The Irish Unification of 2024?

As Stormont returns to normal operations after being collapsed for nearly two years, it has furthered the ever-present discussion on Irish unity.

The restoration of “power-sharing” will see the north have its first First Minister from a nationalist background. This of course has sparked discussion on the future of the statelet, bearing in mind that the north as a political entity was specifically created to ensure continued unionist control in the region.

What is the significance of this then? Mary Lou McDonald, president of Sinn Féin, has said that a united Ireland is now within “touching distance”. The reality however, is that the Sinn Féin leadership has been making such predictions of an imminent border poll since 1998.

In 2003 Martin McGuinness predicted that Irish unity would happen by 2016, and again in 2012 he said that a border poll could happen in 2016 or 2020. In 2020 Mary Lou herself was predicting that a border poll could be happening in 2023-2025, but other times she has been a bit more cautious with anytime up to 2030 being predicted. I have no crystal ball myself but I certainly wouldn’t be taking betting tips from Sinn Féin given this track record.

This is nothing new, nor unique to contemporary Sinn Féin. After all, we have spent the last 103 years balancing on a “stepping stone” to freedom, as Michael Collins described the outcome of the Anglo-Irish Treaty. It is perhaps in 1921 that the parallel is most apt.

In 1998 people in the north were assured that Irish unity was now possible through “peaceful” and “democratic” means. The details of how this would happen were never developed, and the Good Friday Agreement instead centralised all authority for a border poll in the hands of an unelected British Secretary of State for the north. The proposal of such a poll would also be subject to the approval of the British parliament.

In 1921, the treatyites who betrayed the Irish Republic said that the treaty contained the mechanisms for a united Ireland which would undoubtedly come about by 1925. The prediction was that the boundary commission would award swathes of land to the Free State, and thus make the north economically unviable

And yet here we are.
The ambitions of supposed republicans within Sinn Féin seems to also be increasingly tempered, and the overall attitude towards Irish unity increasingly couched in economic language.

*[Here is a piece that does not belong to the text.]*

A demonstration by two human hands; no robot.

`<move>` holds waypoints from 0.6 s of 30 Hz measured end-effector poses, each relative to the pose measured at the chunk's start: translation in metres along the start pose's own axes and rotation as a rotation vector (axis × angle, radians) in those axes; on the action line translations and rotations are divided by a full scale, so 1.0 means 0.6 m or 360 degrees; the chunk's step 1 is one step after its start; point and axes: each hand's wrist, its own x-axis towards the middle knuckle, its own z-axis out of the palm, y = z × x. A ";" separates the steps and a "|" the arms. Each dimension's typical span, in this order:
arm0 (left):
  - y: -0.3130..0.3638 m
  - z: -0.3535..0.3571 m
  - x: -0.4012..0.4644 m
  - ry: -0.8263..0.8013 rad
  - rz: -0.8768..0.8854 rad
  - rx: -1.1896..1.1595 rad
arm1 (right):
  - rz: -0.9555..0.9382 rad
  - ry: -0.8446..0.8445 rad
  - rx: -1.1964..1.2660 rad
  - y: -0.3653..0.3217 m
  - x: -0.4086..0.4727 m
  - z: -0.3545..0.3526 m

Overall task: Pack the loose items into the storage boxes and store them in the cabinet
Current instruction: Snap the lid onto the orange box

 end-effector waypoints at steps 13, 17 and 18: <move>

The legal vagueness in the Good Friday Agreement has led to the discussion around a united Ireland increasingly being dominated about the mere mechanics of a border poll, about its legitimacy, and the possibility of calling one in the first place. We are indeed a far cry from demands for an immediate British withdrawal and an end to 800 years of occupation.

Instead, would-be republicans and nationalists have become bogged down in the legal trap of another treaty that was composed to maintain British interests in Ireland. It seems too that Sinn Féin’s own MPs are confused about the reality of the treaty which they supported and agreed to.

Chris Hazzard, Sinn Féin MP for South Down tweeted that “In keeping with the Good Friday Agreement, the people of Ireland will determine our own constitutional future. The British parliament has no right, nor will ever have the right to interfere in this”.

The reality is that the wording of the Good Friday Agreement effectively enshrines control of Irish self-determination in the hands of the British government, stating:

“(2) But if the wish expressed by a majority in such a poll is that Northern Ireland should cease to be part of the United Kingdom and form part of a united Ireland, the Secretary of State shall lay before Parliament such proposals to give effect to that wish as may be agreed between Her Majesty’s Government in the United Kingdom and the Government of Ireland”.

This clause of course only applies in the event that a British Secretary of State authorises a poll to begin with, and the British government has now declared that “ Northern Ireland’s future in the UK will be secure for decades to come” and that a poll is not on the table anytime soon.

Instead every indicator over the last number of years has been that neither Labour nor the Conservatives have any intention of holding a border poll.

This recent development has merely confirmed what all genuine republicans have known – that the British government could never be trusted to deliver self-determination for the Irish people.

Nor should republicans put any faith in those who think our freedom could be achieved by begging Britain, or any of the imperialist powers Sinn Féin would wish to cosy up to on either side of the Atlantic.

As James Connolly recognised, it is only the Irish working-class who are the ones capable of achieving the long-suffered for Republic.